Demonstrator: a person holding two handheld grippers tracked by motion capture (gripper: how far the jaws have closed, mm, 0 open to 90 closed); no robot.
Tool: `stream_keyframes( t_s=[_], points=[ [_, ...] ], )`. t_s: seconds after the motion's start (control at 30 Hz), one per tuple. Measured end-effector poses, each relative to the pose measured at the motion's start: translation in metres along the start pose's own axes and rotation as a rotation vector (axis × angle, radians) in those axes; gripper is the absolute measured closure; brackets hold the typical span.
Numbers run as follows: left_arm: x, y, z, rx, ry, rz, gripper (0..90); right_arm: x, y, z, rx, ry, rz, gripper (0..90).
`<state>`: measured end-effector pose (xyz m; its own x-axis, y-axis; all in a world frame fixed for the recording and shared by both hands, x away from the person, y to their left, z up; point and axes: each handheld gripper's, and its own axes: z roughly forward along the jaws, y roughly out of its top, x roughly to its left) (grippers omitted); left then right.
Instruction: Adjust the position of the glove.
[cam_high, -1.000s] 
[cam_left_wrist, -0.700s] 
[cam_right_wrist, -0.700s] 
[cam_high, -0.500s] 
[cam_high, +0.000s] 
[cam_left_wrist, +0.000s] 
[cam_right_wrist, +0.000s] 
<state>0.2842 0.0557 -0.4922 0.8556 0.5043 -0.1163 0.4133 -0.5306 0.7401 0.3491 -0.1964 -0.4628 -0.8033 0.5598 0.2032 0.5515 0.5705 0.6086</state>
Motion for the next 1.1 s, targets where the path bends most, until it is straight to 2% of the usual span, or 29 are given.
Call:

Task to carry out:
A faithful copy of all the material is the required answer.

Solution to the exercise:
Demonstrator: a person holding two handheld grippers tracked by motion capture (gripper: how far the jaws have closed, mm, 0 open to 90 closed); no robot.
Tool: `stream_keyframes( t_s=[_], points=[ [_, ...] ], )`. t_s: seconds after the motion's start (control at 30 Hz), one per tuple. Measured end-effector poses, each relative to the pose measured at the motion's start: translation in metres along the start pose's own axes and rotation as a rotation vector (axis × angle, radians) in those axes; gripper is the absolute measured closure; brackets hold the typical span.
Numbers run as follows: left_arm: x, y, z, rx, ry, rz, gripper (0..90); right_arm: x, y, z, rx, ry, rz, gripper (0..90).
`<state>`: measured end-effector pose (xyz m; its own x-axis, y-axis; all in a world frame fixed for the recording and shared by both hands, x away from the person, y to their left, z up; point and axes: each handheld gripper's, and its own axes: z roughly forward along the jaws, y roughly out of its top, x roughly to its left) (grippers omitted); left then right.
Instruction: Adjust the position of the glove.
[cam_high, -1.000s] 
[cam_left_wrist, -0.700s] 
[cam_right_wrist, -0.700s] 
[cam_high, -0.500s] 
[cam_high, +0.000s] 
[cam_left_wrist, +0.000s] 
[cam_right_wrist, +0.000s] 
<state>0.2842 0.0557 -0.4922 0.8556 0.5043 -0.1163 0.4133 -0.5306 0.7401 0.3491 -0.1964 -0.4628 -0.8033 0.5598 0.2032 0.5515 0.5705 0.6086</state>
Motion for the next 1.1 s, targets where the path bends most, until it is straight to 2% of the usual span, or 29 are given.
Call:

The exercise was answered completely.